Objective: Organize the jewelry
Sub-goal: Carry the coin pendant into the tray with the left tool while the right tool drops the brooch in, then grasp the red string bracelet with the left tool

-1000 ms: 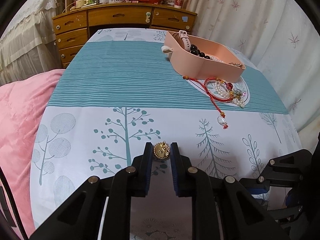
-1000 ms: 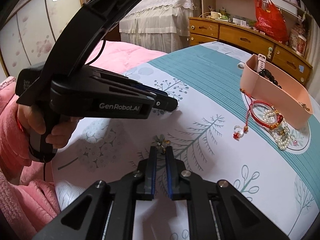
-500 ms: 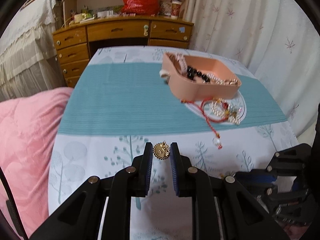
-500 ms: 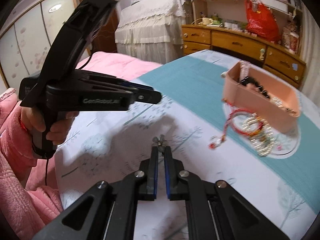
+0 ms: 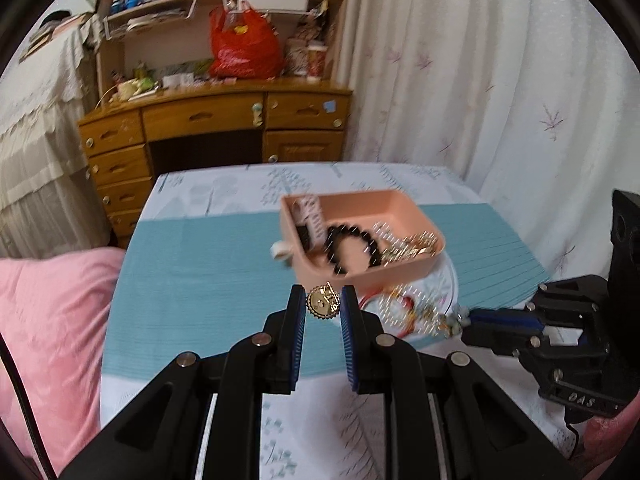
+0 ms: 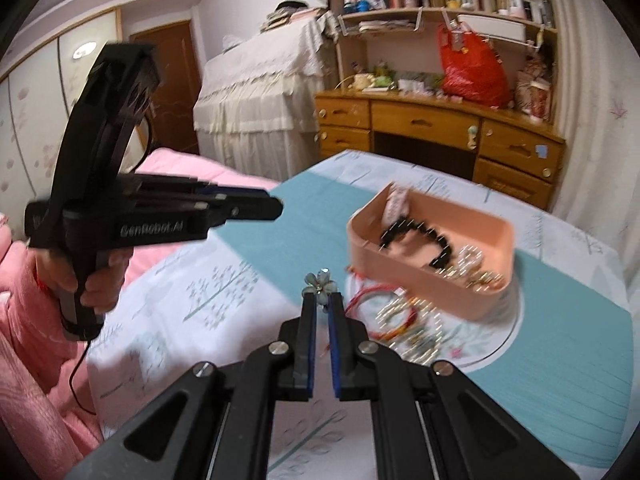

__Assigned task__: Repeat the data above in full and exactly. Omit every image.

__Task solution__:
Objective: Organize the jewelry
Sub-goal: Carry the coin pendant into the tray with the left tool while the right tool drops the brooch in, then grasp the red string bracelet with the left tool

-1000 ms: 
-1000 ms: 
-500 ms: 
-500 ms: 
+0 ms: 
+0 ms: 

What the exercise required has been answered in full.